= Rosetta Stone (1970s band) =

Northern Irish band

Rosetta Stone were a glam rock band from Downpatrick, Northern Ireland, which included the ex-guitarist of the Bay City Rollers, Ian Mitchell. The group released two albums and one EP before dissolving in 1984.

The genesis of Rosetta Stone came in 1973, as childhood friends Mitchell, Terry McKee, Damian McKee, and Colin McKee (not the footballer Colin McKee) formed a band called Young City Stars. They played local clubs and dance halls, often opening concerts for the Bay City Rollers with their sound engineer Brian Herron.

In early 1976, Mitchell left the Young City Stars to join the Bay City Rollers. He was replaced by Belfast-born guitarist Andy LeGear. Mitchell would return later that year as the group, now managed by Rollers manager Tam Paton, changed their name to Rosetta Stone. In 1977, Rosetta Stone signed with Private Stock Records. They appeared on Marc Bolan's TV show Marc performing their single, a cover of Cream's "Sunshine of Your Love". Their eponymous debut album (known as Rock Pictures in some territories) was released in the United States in May 1978. A second album, Caught in the Act, followed in 1979.

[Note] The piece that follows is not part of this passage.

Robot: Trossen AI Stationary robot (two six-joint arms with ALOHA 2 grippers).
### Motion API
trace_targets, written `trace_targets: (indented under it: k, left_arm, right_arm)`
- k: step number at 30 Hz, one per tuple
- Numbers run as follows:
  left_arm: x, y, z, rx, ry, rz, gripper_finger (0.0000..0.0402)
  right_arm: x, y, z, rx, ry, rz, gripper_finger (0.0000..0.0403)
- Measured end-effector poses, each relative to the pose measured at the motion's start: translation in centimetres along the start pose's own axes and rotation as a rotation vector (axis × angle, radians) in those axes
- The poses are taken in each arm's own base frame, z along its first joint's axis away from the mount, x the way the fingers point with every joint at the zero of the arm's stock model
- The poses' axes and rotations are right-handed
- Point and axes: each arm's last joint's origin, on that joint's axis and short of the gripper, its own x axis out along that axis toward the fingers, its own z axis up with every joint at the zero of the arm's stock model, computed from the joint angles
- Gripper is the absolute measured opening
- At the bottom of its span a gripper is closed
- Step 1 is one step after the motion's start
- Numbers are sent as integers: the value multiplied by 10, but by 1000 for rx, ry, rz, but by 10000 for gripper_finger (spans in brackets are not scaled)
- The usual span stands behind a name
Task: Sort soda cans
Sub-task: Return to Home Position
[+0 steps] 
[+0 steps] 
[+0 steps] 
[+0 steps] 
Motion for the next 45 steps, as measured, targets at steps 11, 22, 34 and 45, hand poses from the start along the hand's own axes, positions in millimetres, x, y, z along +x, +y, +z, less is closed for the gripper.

In early 1979, Mitchell once again departed, to be replaced by Paul "Flash" Lerwill. Lerwill (a former Edinburgh DJ at local hotspot, Clouds). Lerwill left the band in 1982 and was replaced by Enda Walsh. That same year, the EP Hiding from Love was released, after which the group permanently disbanded. The tracks "Hiding from Love", "Remember" and "Straight from the Heart" were all penned by Bryan Adams. "Hiding from Love", which had previously been a No. 64 hit in Canada for Adams in 1980, became a bigger hit for Rosetta Stone, where it reached No. 46 in Canada in 1982. Adams would later record his own version of "Straight from the Heart" in 1983, and made it a top 20 hit in Canada and a top 10 hit in the US. Soon after, their roadie Brian left the band due to family commitments and went on to produce his own record label in Miami, Florida.

There have been a number of Rosetta fests (reunions) where the band have performed together again. The final fest was held in Toronto in September 2007. In 2012, they held a sold out reunion show in their hometown at Mullan's Bar, Downpatrick.